▶ [Problem statement]
Keep to one stretch of the data below, the lines from the one with "(96, 143) = (287, 232)" up to and including the one with "3-D boxes of named", and return that stretch exactly.

▶ [Given data]
■ ■ ■ ■

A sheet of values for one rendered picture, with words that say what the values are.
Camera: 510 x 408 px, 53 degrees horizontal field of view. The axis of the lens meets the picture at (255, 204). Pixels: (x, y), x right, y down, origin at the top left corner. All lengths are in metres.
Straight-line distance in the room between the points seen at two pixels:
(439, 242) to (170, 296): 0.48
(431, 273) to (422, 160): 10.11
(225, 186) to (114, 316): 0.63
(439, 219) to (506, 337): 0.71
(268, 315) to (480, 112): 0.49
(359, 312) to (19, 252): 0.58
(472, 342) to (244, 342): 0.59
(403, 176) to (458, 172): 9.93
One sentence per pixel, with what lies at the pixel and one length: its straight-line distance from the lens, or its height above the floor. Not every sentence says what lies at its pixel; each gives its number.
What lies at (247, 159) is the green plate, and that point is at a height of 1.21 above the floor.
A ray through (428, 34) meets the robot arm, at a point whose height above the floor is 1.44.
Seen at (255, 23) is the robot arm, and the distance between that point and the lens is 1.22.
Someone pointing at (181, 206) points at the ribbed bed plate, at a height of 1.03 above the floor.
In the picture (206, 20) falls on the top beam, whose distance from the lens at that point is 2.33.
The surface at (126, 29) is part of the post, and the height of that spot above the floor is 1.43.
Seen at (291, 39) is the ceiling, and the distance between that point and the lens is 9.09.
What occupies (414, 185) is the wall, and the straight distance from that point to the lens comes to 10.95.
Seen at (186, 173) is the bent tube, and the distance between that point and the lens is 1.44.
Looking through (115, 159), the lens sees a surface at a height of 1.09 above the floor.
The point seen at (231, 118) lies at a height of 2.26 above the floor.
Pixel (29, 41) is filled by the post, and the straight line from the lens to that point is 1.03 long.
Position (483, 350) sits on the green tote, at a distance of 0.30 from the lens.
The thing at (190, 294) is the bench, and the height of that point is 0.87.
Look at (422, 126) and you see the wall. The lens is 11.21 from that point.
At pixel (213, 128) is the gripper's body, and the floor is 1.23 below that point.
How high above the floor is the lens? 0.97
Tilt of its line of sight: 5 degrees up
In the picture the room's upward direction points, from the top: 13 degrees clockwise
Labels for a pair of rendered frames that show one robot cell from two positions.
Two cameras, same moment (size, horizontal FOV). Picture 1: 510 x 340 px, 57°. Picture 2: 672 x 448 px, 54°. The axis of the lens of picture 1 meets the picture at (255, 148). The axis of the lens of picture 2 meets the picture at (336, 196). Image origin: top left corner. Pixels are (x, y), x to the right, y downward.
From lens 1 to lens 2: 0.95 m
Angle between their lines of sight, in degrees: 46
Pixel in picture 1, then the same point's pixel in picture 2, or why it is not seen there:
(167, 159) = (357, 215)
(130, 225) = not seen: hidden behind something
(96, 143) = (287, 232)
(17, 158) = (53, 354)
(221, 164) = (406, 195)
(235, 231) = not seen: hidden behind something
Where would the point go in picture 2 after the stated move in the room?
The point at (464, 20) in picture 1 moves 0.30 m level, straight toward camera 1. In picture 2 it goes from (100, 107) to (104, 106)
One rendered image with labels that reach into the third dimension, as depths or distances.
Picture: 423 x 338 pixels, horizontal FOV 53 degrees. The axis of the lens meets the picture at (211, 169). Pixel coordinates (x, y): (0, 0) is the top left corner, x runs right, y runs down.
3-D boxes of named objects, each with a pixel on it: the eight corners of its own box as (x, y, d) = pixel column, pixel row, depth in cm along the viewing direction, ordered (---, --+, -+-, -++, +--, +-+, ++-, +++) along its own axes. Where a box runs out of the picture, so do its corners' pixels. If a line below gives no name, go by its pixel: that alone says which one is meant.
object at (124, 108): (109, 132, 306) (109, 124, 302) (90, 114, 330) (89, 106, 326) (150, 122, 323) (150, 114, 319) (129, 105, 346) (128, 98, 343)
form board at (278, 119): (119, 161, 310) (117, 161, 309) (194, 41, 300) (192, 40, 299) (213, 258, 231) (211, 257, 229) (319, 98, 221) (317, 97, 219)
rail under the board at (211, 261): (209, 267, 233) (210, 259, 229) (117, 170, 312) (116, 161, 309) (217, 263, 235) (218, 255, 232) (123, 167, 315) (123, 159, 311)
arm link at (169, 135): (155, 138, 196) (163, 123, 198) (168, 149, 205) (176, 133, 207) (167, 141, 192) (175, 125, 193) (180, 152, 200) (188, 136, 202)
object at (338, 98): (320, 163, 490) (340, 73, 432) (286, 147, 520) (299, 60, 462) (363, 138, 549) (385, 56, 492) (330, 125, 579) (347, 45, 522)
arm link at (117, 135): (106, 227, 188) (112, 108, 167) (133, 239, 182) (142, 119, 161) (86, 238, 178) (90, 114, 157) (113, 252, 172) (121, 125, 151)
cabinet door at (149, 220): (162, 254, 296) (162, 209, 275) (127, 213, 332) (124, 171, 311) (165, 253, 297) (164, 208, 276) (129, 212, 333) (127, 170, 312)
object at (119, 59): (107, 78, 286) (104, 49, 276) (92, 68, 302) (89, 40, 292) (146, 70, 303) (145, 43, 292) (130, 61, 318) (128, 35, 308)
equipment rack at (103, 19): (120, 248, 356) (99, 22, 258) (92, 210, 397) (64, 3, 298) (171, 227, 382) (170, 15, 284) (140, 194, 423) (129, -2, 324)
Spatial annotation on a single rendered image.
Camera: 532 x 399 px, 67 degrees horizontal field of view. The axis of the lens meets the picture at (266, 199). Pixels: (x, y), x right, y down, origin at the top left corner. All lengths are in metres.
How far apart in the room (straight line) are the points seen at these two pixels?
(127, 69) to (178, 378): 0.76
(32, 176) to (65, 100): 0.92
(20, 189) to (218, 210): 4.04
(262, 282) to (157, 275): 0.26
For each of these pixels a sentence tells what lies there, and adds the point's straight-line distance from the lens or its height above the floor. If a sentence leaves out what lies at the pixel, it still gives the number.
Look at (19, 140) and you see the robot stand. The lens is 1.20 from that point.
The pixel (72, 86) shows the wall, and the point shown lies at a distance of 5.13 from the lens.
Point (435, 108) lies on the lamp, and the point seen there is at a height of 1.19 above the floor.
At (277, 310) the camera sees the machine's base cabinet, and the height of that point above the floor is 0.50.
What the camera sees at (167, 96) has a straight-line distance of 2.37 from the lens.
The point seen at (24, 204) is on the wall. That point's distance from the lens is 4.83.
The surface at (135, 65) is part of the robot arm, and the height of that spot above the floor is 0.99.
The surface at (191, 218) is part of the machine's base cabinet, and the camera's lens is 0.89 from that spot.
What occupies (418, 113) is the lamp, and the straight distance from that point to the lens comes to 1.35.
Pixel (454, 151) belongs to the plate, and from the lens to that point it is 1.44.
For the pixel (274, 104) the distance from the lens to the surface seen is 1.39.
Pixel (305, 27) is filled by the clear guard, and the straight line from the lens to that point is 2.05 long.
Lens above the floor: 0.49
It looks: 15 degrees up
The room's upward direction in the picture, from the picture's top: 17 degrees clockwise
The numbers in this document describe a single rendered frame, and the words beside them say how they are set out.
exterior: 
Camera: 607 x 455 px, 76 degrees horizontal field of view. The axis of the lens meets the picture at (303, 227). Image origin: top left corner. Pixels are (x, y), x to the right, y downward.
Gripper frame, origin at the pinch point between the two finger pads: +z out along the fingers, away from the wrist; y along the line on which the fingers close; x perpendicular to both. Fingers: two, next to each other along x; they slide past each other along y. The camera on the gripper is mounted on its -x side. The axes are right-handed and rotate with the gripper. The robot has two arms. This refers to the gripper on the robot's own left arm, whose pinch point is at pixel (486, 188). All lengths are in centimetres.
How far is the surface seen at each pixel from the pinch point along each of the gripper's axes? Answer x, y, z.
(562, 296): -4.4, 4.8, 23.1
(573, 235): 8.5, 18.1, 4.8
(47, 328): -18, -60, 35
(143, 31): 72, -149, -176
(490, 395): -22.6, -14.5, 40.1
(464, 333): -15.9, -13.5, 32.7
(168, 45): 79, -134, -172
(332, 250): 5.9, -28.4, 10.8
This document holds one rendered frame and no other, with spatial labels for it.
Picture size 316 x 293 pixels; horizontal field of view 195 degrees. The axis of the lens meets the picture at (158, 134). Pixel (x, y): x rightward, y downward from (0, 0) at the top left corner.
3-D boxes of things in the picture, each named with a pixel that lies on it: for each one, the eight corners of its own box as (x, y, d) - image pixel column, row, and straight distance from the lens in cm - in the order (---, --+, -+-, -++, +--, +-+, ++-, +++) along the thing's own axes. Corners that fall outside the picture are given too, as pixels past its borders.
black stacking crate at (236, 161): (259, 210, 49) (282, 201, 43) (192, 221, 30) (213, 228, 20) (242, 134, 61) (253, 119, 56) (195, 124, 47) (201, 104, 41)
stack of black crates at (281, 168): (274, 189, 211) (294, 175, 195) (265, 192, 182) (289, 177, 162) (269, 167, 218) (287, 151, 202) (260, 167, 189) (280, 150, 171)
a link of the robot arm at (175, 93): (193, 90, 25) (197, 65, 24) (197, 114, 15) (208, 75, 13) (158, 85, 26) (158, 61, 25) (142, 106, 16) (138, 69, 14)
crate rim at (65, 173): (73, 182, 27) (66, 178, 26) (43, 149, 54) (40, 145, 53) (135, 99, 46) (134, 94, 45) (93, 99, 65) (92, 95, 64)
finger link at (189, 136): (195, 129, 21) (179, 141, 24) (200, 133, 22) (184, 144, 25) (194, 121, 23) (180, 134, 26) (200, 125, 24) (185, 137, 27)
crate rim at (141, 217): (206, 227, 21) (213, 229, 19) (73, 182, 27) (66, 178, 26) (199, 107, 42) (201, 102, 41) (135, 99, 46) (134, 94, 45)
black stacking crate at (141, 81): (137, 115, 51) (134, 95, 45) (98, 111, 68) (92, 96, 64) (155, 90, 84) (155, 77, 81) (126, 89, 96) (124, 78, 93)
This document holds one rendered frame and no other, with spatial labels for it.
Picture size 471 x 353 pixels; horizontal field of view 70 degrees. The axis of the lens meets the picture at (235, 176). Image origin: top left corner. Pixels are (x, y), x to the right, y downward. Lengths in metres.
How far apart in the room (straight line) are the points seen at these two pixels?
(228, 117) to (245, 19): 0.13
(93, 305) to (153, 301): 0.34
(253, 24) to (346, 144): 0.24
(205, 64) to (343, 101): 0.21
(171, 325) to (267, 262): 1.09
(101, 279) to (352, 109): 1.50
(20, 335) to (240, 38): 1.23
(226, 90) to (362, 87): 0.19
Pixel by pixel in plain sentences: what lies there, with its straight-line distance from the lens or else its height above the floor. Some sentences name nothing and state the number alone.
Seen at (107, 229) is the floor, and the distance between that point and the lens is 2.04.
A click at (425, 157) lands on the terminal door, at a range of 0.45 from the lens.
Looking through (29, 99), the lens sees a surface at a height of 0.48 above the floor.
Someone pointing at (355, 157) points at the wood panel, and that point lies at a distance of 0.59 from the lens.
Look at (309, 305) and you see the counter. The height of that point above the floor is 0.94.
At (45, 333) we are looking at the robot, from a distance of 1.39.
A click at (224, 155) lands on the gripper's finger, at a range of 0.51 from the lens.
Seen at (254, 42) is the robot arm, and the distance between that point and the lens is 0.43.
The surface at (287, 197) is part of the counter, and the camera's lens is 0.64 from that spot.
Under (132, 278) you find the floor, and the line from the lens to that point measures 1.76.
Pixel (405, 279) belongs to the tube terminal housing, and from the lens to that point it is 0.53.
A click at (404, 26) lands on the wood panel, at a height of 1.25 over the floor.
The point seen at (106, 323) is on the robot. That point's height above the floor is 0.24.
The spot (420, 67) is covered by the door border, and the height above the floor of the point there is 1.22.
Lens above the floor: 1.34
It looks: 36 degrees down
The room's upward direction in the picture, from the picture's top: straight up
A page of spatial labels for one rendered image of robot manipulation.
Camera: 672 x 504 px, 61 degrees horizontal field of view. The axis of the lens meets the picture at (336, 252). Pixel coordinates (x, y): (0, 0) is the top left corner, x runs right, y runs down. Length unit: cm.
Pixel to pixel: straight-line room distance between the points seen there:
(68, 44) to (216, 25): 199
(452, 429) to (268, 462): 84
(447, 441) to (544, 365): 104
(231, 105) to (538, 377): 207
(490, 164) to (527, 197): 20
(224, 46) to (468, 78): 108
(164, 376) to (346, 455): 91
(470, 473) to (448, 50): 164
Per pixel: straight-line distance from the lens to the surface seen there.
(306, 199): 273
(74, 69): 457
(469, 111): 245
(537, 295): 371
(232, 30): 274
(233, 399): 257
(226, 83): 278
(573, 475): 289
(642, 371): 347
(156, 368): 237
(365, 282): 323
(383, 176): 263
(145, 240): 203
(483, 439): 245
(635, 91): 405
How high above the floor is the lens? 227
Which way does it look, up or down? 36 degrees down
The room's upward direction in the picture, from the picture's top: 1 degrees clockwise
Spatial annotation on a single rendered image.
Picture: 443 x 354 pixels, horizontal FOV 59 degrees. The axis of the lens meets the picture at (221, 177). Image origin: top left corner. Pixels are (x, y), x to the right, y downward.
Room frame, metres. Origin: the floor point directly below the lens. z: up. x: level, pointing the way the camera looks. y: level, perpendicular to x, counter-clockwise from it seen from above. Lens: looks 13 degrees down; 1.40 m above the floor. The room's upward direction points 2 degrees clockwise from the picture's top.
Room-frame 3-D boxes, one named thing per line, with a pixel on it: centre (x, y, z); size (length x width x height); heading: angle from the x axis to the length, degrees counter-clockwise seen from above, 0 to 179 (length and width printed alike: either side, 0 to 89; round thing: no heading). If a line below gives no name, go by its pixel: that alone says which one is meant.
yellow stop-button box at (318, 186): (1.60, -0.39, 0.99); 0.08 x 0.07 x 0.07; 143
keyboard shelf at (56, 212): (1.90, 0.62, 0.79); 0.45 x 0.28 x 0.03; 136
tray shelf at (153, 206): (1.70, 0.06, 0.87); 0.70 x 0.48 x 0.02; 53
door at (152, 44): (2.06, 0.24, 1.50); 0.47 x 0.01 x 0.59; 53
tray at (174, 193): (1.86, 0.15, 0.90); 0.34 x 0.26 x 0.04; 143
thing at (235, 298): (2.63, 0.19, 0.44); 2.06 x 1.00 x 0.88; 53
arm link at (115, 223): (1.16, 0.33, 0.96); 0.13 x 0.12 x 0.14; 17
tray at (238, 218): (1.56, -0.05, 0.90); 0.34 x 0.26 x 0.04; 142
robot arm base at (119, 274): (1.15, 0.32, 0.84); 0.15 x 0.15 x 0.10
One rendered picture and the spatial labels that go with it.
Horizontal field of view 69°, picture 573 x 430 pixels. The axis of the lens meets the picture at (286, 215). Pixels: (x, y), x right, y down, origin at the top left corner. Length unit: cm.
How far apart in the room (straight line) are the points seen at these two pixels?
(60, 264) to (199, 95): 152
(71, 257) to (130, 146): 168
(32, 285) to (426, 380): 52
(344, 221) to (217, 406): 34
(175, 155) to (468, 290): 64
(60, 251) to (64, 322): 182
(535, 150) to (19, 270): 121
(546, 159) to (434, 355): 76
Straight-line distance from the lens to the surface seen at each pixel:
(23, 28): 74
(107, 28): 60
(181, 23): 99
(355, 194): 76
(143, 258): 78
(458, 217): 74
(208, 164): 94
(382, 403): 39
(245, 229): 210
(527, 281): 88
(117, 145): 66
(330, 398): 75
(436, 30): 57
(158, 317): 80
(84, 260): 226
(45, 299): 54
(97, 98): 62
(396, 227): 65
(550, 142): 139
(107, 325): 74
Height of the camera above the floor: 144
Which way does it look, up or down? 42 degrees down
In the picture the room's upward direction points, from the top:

■ ■ ■ ■

▶ [Written reply]
(96, 143) = (287, 232)
(17, 158) = (53, 354)
(221, 164) = (406, 195)
(235, 231) = not seen: hidden behind something
Where would the point go in picture 2 after the stated move in the room?
The point at (464, 20) in picture 1 moves 0.30 m level, straight toward camera 1. In picture 2 it goes from (100, 107) to (104, 106)
One rendered image with labels that reach into the third dimension, as depths or distances.
Picture: 423 x 338 pixels, horizontal FOV 53 degrees. The axis of the lens meets the picture at (211, 169). Pixel coordinates (x, y): (0, 0) is the top left corner, x runs right, y runs down.
3-D boxes of named objects, each with a pixel on it: the eight corners of its own box as (x, y, d) = pixel column, pixel row, depth in cm along the viewing direction, ordered (---, --+, -+-, -++, +--, +-+, ++-, +++) along its own axes. Where a box runs out of the picture, so do its corners' pixels. If a line below gives no name, go by its pixel: that alone says which one is meant.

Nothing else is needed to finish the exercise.